→ **PROBLEM REQUIREMENTS**
Locate the line with "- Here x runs" in the material. Copy that line and each one after it, through the last, exactly and with nothing else.

→ **INFORMATION SHOWN**
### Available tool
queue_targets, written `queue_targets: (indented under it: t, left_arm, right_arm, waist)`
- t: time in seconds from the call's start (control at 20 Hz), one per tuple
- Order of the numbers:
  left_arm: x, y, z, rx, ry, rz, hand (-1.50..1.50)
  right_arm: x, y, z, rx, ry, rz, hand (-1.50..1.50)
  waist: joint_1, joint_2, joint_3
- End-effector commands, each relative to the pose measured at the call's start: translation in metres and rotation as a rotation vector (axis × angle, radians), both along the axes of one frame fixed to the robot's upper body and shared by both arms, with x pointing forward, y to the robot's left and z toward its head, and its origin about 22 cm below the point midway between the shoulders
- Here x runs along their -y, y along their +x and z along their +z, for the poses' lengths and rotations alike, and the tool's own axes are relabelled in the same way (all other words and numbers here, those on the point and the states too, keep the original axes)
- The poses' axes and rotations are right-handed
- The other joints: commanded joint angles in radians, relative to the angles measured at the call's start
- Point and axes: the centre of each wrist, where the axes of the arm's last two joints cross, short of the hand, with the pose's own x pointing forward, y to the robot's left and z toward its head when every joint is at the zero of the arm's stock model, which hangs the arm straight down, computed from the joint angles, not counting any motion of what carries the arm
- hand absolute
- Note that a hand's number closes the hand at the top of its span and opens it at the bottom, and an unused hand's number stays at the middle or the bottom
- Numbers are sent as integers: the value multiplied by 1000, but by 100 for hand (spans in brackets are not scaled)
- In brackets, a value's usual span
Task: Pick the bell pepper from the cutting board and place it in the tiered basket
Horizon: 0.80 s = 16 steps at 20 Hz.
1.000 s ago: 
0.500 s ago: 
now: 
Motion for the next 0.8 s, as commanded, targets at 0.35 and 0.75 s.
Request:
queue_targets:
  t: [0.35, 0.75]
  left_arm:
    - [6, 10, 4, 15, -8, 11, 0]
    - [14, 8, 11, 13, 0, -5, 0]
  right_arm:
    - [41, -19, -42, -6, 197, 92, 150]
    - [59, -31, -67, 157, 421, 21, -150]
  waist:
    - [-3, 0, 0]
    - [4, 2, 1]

→ **TASK RESULT**
- Here x runs along their -y, y along their +x and z along their +z, for the poses' lengths and rotations alike, and the tool's own axes are relabelled in the same way (all other words and numbers here, those on the point and the states too, keep the original axes)
- The poses' axes and rotations are right-handed
- The other joints: commanded joint angles in radians, relative to the angles measured at the call's start
- Point and axes: the centre of each wrist, where the axes of the arm's last two joints cross, short of the hand, with the pose's own x pointing forward, y to the robot's left and z toward its head when every joint is at the zero of the arm's stock model, which hangs the arm straight down, computed from the joint angles, not counting any motion of what carries the arm
- hand absolute
- Note that a hand's number closes the hand at the top of its span and opens it at the bottom, and an unused hand's number stays at the middle or the bottom
- Numbers are sent as integers: the value multiplied by 1000, but by 100 for hand (spans in brackets are not scaled)
- In brackets, a value's usual span
Task: Pick the bell pepper from the cutting board and place it in the tiered basket
Horizon: 0.80 s = 16 steps at 20 Hz.
1.000 s ago: 
0.500 s ago: 
now: 
Motion for the next 0.8 s, as commanded, targets at 0.35 and 0.75 s.
Request:
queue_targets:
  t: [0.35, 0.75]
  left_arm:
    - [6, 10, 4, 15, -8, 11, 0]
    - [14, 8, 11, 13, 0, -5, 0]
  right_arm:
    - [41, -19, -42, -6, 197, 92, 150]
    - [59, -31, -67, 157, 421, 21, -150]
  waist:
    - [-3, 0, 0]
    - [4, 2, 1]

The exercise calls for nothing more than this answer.